Rather than relying on a few large power plants, we would share energy with each other like internet file swappers, relegating the power companies to the role of energy coordinators rather than producers. And as with the evolution of the web, Rifkin says, the corporate giants might not have it all their own way. “The interesting thing about the web is that the big companies didn’t win,” he says.

This concept of a network of small producers is an important part of Rifkin’s vision. He sees the car of the future as a power plant on wheels. While it is sitting in the garage or outside the office, you plug its fuel cell into the mains and sell the electricity it generates to the grid. So all the time you are not using your vehicle, it earns you money. “It doesn’t take many people doing that to put coal and nuclear out of business,” says Amory Lovins of the Rocky Mountain Institute, a think tank based in Snowmass, Colorado. If the entire US fleet of 200 million vehicles converted to fuel cells and plugged in, they would generate four times the grid’s current capacity. A very similar scenario is outlined in the UK government’s white paper on energy published earlier this year.

According to Rifkin, though, the big winner in the hydrogen economy will be the developing world. “The reason people are powerless is literal: they don’t have power,” he says. For him, globalisation has been a failure because it has only involved 1 in 5 of the people on the planet. He believes the combination of hydrogen and web communications will usher in a more egalitarian era in which energy is generated and owned locally.

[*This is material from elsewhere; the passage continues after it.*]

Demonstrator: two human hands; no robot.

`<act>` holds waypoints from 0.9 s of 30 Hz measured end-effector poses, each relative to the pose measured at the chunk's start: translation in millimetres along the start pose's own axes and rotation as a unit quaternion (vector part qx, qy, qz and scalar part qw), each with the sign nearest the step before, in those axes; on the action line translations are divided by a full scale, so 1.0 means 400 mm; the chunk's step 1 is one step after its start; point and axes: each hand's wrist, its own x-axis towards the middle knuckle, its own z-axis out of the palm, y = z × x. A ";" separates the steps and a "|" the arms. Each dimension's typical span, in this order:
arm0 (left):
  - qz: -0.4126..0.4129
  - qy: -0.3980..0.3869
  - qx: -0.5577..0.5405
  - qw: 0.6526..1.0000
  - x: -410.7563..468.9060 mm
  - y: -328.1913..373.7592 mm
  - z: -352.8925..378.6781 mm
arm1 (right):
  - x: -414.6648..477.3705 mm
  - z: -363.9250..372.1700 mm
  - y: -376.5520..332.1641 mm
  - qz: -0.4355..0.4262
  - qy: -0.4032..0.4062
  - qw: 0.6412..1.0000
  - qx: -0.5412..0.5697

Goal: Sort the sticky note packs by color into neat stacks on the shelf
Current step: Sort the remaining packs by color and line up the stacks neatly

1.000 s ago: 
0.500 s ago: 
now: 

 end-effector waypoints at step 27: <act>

It’s a heady vision and certainly decades away. But some observers worry that hyping hydrogen’s potential in this way will only lead to disappointment. “Hydrogen may be more of a belief than a scientific issue,” notes energy systems expert Detlef Stolten of the Research Centre Jülich in Germany. “We can be very taken by the picture of power to the people,” agrees David Baldock, director of the Institute for European Environmental Policy in London. “Hydrogen does not deliver a decentralised system on its own. We have to avoid overselling hydrogen as a panacea.”